A set of twins living in the Madagascan coastal town of Mananjary UNICEF/Pierrot Men
Une coutume ancestrale, qui veut que les jumeaux soient placés en adoption dès leur naissance, divise les résidents de la ville côtière de Mananjary, à Madagascar, aussi sûrement qu’elle sépare des frères et sœurs de leurs parents. On dit que le malheur et la violence s’abattent sur les parents des jumeaux et sur la communauté.

Les descendants des Mpanjaka, une famille royale locale dont les dix chefs élus renforcent l’autorité culturelle, entretiennent la croyance que les jumeaux ne devraient pas grandir auprès de leurs parents biologiques. Le tabou sur les jumeaux est lié à l’expression culturelle d’un malheur historique. 

Les anciens de Mananjary prennent comme exemple de la malédiction l’échec de la révolte de 1947 contre les autorités coloniales françaises dont les jumeaux seraient responsables. Une légende raconte qu’une reine aurait fui les combats, mais aurait oublié un de ses jumeaux. Les soldats envoyés pour récupérer l’enfant auraient tous été massacrés. Il n’existe aucune preuve historique de cet évènement.

« Cette coutume n’a aucun fondement, et si je pouvais revenir en arrière, je garderais mes enfants », a dit Marie Louise Zisllene, directrice d’une école locale, à IRIN. Ses enfants ont été adoptés par une famille canadienne en 1988 et depuis elle n’a pas eu de contacts avec eux. Elle ajoute cependant que l’éducation qu’ils ont reçue est probablement meilleure que celle qu’ils auraient reçue à Madagascar.

Le professeur Ignace Rakoto, coauteur avec Gracy Fernandes et Nelly Ranaivo Rabetokotany d’une étude récente sur le rejet des jumeaux par les habitants de la ville, « Les jumeaux de Mananjary, entre abandon et protection, a dit à IRIN que « le tabou engendre une grande souffrance chez les familles ». M. Rakoto appartient à un clan qui ne pratique pas cette coutume.

« J’ai grandi dans cette région sans en avoir connaissance [de cette mise en adoption des jumeaux], car personne ne parlait jamais de jumeaux.

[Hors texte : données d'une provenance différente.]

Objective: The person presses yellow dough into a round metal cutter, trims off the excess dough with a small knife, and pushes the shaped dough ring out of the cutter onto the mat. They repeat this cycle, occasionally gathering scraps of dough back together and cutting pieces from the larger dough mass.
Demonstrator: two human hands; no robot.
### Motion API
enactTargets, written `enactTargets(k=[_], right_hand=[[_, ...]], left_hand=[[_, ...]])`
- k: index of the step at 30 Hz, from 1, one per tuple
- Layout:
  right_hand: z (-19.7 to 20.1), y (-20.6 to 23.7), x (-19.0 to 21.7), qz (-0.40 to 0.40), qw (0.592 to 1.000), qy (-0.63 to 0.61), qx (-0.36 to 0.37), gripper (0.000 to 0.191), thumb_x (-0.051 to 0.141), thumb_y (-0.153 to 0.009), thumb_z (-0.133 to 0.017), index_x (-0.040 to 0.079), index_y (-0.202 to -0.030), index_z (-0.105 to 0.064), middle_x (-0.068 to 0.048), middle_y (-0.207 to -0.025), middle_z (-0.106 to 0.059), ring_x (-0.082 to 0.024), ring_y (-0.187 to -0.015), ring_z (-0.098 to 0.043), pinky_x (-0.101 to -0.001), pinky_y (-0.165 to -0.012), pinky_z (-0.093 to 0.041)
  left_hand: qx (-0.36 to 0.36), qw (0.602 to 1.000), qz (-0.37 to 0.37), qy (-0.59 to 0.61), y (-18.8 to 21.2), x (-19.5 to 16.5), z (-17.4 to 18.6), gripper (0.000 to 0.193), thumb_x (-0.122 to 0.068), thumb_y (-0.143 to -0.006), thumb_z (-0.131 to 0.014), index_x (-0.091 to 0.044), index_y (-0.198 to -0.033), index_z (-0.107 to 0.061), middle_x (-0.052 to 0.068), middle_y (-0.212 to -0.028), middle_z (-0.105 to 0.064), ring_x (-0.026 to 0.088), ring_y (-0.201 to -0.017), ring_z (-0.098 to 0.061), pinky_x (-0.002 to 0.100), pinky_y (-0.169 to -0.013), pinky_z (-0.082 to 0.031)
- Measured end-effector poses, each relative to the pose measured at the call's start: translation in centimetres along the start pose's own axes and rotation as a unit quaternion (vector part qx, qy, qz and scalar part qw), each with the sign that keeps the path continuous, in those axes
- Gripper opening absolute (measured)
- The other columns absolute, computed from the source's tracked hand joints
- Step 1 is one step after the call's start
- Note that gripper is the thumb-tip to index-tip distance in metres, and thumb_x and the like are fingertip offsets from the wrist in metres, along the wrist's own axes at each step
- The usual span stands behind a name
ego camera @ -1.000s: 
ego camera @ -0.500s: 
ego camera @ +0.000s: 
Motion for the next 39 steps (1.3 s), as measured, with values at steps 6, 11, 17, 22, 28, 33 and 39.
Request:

Certaines personnes se sont vraiment mises en colère quand nous avons commencé à poser des questions », a dit M. Rakoto. « Elles nous ont demandé pourquoi nous voulions parler de ces choses dans la presse ».

M. Rakoto, qui a été ministre de l’Éducation, a dit que les chefs considèrent que le tabou « fait partie de leur identité. J’essaye de leur faire comprendre que l’on ne peut pas construire une identité en s’appuyant sur une tradition injuste ».

Lorsqu’elle a donné naissance à ses jumeaux, Voangy Razafy, 31 ans, a tenté de convaincre sa famille qu’elle devrait avoir le droit de garder ses enfants, mais son grand-père, un chef de la communauté antambahoaka, a refusé de rompre avec la tradition.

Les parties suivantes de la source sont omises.